The enthusiasm shown for the eventual coming of the railways to Lacock contrasted sharply with the attitude of the local community half a century earlier, when plans to route the WSWR though the village and provide a station there met with fierce opposition. So it was that when the line opened, these proposals had been dropped and the railway moved around half a mile further to the west. Local opinion appears to have shifted fairly rapidly thereafter, as in the decades which followed, occasional petitions were submitted to the GWR requesting that a station serving Lacock be opened on the amended route. Such appeals were rejected, on the grounds that the likely income generated would be too low to justify the capital expenditure involvoved. This situation changed with the advent of the rail-motor service.

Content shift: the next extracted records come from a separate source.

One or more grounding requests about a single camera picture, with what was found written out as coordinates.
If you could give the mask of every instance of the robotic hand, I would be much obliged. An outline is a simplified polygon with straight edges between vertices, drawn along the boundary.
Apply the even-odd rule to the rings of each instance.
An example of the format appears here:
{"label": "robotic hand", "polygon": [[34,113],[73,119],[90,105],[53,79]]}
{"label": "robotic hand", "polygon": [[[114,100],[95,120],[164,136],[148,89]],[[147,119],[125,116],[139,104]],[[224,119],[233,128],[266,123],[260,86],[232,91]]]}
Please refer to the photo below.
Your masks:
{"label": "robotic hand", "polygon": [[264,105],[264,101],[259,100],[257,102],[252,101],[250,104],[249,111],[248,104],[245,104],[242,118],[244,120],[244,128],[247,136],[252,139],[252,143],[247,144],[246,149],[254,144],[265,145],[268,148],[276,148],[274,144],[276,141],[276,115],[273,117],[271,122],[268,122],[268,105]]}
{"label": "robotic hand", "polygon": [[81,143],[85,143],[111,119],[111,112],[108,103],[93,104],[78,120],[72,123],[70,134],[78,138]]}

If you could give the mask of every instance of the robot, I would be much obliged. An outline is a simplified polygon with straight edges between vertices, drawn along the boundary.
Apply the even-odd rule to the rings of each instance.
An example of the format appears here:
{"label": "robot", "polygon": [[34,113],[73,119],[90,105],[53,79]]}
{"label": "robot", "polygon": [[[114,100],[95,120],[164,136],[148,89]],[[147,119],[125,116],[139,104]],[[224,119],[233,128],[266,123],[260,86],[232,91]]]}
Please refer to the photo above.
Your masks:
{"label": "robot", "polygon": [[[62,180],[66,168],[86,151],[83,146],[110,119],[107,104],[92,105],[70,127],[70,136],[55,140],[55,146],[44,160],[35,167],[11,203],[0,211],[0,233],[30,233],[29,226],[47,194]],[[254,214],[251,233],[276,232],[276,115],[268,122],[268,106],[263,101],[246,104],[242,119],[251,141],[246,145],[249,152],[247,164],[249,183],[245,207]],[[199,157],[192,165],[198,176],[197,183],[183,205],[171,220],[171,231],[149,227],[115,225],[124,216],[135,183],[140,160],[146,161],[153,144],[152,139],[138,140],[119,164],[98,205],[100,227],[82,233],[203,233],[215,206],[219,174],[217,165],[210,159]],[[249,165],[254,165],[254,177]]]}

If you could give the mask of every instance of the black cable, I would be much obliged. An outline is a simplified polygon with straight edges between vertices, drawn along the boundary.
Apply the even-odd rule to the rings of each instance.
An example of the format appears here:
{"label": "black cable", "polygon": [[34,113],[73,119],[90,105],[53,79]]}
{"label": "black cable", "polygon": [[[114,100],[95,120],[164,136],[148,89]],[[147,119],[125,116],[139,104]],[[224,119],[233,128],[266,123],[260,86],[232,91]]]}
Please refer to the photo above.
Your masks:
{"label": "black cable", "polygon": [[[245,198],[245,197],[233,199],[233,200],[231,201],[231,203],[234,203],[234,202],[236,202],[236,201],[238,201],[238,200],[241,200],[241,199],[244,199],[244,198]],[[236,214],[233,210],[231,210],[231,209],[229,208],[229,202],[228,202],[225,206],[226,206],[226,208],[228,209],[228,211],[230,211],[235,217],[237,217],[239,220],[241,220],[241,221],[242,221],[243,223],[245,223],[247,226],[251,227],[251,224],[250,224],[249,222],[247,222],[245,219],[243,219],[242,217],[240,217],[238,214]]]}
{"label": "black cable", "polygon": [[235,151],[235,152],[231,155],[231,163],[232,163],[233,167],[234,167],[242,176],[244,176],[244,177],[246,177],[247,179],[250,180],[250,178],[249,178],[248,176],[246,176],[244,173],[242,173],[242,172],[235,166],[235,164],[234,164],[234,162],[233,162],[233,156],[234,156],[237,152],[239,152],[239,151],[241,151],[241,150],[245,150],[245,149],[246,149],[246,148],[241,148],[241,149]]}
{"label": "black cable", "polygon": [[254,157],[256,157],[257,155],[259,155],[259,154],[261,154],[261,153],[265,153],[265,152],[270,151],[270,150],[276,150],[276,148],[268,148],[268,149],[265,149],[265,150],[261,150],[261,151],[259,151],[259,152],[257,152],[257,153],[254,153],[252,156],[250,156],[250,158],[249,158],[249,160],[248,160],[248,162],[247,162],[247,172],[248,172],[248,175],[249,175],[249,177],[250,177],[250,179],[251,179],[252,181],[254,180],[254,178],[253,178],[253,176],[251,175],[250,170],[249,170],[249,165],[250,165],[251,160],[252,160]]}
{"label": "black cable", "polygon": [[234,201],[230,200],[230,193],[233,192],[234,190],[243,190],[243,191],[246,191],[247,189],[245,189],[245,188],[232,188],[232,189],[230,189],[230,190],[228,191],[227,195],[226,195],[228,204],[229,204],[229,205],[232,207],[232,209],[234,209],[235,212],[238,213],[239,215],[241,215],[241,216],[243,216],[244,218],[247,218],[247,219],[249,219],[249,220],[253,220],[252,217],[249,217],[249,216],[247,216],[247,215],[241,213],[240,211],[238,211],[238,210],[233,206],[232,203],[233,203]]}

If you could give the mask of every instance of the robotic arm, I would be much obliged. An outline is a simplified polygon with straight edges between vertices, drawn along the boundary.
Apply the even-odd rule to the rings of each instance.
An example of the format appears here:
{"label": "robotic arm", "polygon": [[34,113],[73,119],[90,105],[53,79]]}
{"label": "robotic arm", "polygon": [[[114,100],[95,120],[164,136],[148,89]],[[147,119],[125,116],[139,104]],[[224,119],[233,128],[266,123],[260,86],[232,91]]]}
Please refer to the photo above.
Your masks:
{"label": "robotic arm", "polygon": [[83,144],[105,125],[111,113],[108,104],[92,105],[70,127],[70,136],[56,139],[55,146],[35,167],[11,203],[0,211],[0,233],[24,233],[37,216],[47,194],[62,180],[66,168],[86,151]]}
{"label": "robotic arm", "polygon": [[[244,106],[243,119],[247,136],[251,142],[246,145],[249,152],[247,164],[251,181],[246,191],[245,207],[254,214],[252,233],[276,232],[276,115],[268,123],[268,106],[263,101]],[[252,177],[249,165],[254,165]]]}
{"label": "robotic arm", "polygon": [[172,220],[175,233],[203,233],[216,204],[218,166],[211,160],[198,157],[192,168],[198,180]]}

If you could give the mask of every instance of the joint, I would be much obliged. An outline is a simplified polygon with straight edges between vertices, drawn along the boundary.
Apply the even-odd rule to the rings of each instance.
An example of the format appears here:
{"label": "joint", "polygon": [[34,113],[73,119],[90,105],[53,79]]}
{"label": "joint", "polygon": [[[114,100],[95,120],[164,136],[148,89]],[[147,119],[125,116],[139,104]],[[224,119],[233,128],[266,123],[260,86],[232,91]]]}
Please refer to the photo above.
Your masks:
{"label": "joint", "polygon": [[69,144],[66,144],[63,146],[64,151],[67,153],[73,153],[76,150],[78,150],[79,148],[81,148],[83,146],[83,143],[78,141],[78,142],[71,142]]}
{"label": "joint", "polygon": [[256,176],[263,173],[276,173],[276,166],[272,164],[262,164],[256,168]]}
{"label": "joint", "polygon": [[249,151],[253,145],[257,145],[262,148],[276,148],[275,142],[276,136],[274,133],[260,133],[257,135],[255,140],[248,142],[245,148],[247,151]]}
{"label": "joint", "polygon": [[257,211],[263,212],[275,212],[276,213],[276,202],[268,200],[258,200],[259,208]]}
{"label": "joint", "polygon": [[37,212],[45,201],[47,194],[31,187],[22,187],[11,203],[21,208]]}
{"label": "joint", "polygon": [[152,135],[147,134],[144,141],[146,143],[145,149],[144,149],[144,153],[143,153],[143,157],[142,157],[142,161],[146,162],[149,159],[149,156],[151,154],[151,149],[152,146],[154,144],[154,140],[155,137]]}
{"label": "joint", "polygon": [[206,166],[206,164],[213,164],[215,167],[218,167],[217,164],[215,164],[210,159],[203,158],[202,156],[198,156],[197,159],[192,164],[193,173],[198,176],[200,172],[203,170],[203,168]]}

==Construction and Operation==
Like the other halts, the short platforms at Lacock were created from ballast, with old railway sleepers used as edging on the track side. About 100 ft in length, each provided waiting passengers with a small rudimentary shelter, fashioned in the GWR pagoda-style out of corrugated iron sheets. Since the rail-motors were equipped with retractable steps, the platforms were initially less than the usual height. However, by the outbreak of the First World War they had been raised to accommodate standard rolling stock, and the rail-motors were replaced with coaches hauled by steam locomotives in the mid-1920s. (Note: This brought to an end the practice of drivers stopping to allow passengers to board or alight from trains between stations, which was a common occurrence.) The halts were unstaffed, and therefore tickets were issued by train guards.

==Closure==
Most steam-operated services on the line were taken over by diesel multiple units in 1958 and freight services withdrawn in 1963. The Beeching report of the same year recommended the branch's closure on economic grounds and its fate was sealed when a survey conducted from 4–10 October 1964 showed that the average passenger train carried only 13 passengers. Lacock Halt officially closed on 16 April 1966 along with the 3 other stations between Chippenham and Trowbridge then still extant, (Note: In addition to Staverton Halt these comprised the stations at Holt Junction and Melksham.) the halts at Beanacre and Broughton Gifford having been closed on 2 February 1955.

Although reduced subsequently to a single track, special and diverted passenger services, as well as freight trains, continued to use the line intermittently until regular passenger services were reinstated on 13 May 1985. However, of the former stations which the route served, only Melksham was reopened.

In 2014 after much of the undergrowth was cut back, the remains of platforms at Lacock Halt were still clearly visible and in a remarkably good state of preservation, particularly on the northbound side.